Methods: A human monocytic cell line, MONO-MAC-6, was used. C3a and C5a binding sites were assayed by competitive binding. Levels of messenger RNA for the C3a and C5a receptors were analyzed by reverse transcriptase-polymerase chain reaction. Changes of free cytosolic Ca(2+) concentration ([Ca(2+)]i) in response to C3a and C5a were measured.

Results: Basal MONO-MAC-6 cell sites for C3a and C5a binding were 10900 C3aR/cell (K(d)=2.0 nmol/L), 8700 C5aR/cell (K(d)=0.9 nmol/L). IL-1alpha increased sites for both C3a (61% increase; P <.01) and C5a (71% increase; P <.001). Levels of C3aR and C5aR messenger RNA also increased in IL-1alpha-stimulated cells. Receptors were coupled to functional responses, which were demonstrated by C3a- or C5a-induced [Ca(2+)]i increases. IL-1 receptor antagonist blocked the effects of IL-1alpha upregulation of anaphylatoxin receptors.
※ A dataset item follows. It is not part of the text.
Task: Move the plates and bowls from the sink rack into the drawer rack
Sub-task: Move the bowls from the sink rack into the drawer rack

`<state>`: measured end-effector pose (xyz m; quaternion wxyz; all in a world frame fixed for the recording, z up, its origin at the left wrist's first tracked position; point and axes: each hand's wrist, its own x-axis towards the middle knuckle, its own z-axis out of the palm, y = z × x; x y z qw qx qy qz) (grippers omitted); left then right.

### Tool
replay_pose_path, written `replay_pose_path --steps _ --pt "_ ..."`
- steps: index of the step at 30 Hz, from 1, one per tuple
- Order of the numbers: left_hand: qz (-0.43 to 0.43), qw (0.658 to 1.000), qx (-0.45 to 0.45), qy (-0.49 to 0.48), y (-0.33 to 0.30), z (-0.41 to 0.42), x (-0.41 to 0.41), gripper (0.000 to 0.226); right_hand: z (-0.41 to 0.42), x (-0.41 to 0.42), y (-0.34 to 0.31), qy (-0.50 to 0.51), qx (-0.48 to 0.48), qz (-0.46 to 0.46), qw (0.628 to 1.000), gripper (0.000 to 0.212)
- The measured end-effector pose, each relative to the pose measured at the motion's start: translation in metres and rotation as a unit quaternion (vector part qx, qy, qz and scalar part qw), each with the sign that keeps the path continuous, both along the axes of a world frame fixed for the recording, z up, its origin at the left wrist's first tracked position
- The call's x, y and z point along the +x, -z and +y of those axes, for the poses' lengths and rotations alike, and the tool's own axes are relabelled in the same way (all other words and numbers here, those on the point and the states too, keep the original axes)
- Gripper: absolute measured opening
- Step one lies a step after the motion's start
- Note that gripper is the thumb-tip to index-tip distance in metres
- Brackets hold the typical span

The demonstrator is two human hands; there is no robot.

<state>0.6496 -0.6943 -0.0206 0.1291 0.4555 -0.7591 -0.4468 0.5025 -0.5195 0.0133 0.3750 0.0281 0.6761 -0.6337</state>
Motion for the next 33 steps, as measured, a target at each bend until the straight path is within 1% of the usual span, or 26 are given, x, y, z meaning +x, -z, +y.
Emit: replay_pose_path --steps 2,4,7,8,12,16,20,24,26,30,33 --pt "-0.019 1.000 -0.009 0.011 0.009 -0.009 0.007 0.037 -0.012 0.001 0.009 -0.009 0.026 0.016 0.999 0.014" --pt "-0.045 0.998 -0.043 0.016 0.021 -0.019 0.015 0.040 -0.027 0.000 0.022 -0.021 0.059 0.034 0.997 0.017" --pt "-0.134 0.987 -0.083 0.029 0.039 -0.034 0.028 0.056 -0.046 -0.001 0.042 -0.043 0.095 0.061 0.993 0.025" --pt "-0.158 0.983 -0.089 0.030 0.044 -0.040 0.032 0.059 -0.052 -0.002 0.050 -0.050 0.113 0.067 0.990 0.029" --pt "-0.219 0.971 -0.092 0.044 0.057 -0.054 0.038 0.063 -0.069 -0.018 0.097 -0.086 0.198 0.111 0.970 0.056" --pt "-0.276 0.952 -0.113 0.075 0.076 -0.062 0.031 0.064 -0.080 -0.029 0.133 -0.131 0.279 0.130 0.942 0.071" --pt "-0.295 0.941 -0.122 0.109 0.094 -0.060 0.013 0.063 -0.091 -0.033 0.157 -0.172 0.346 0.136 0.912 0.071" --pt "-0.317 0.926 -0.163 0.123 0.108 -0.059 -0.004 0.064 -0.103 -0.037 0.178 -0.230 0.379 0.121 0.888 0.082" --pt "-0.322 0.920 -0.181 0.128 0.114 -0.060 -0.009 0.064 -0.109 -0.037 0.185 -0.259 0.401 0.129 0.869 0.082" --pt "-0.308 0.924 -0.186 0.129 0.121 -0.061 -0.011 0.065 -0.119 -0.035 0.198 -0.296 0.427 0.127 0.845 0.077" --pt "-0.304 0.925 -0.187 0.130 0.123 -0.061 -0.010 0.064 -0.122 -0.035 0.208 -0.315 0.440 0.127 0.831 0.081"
Conclusion: These results suggest that there is an additional link between IL-1 and anaphylatoxins to amplify proinflammatory effects through monocytes and macrophages. Although C3a and C5a can increase the monocyte production of IL-1, IL-1 increases monocyte expression of receptors for these anaphylatoxins, which further amplifies inflammation.